Il finale del film apre uno spiraglio di luce con quel sorriso così malizioso e tenero che Laurie/Mickael scambia con Lisa ormai cosciente del segreto.
Come è possibile prevedere oltre i titoli di coda, inizierà una lunga battaglia per l'affermazione nella grande società adulta, al di là di quel piccolo cortile dove un segreto innocente e un grande sogno erano possibili. Un film dal basso budget, ma delicato e divertente, interpretato perfettamente dalla piccola Zoé Héran (straordinaria al suo primo film). Un film che brilla come una perla in fondo agli abissi di un panorama cinematografico sempre più costoso e scadente.
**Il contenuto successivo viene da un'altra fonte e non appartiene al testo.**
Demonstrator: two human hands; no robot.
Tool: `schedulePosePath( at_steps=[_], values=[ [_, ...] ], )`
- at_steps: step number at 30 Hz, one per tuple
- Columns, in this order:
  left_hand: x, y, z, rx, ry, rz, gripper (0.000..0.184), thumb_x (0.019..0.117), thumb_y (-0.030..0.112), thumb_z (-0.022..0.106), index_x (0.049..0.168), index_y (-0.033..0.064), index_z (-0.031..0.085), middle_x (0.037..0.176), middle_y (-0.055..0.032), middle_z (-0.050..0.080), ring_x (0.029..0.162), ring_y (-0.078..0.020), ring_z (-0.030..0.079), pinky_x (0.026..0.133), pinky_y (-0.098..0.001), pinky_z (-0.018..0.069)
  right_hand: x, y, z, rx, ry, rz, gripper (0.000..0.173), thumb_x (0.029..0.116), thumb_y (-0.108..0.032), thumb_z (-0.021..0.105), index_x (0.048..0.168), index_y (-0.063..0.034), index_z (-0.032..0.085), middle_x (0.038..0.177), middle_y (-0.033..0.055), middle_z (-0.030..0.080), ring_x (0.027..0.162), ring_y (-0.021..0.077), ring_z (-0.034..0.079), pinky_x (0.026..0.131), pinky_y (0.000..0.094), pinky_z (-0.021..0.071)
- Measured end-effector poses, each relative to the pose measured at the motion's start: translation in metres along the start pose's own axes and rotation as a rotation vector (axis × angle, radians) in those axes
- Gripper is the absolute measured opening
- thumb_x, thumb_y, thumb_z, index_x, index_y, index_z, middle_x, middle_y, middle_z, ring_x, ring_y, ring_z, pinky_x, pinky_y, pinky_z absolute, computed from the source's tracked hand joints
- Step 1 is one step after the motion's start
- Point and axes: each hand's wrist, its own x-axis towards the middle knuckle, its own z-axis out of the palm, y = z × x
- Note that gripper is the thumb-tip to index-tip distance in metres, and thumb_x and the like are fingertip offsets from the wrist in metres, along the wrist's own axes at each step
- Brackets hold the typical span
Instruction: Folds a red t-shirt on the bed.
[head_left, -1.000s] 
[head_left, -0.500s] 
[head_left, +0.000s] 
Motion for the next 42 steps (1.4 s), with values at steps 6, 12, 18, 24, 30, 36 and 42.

Cèline Sciamma al pari della maturità ed essenzialità artistica dell'austriaca Jessica Hausner (che ci aveva illuminati con il suo Lourdes), si afferma come una delle più grandi registe del panorama europeo, da tenere sempre ben d'occhio in futuro.


Il film ha vinto il Premio della giuria al Teddy Word nel 2011. 
Fortunatamente il film è stato distribuito in Italia e oggi è disponibile in DVD.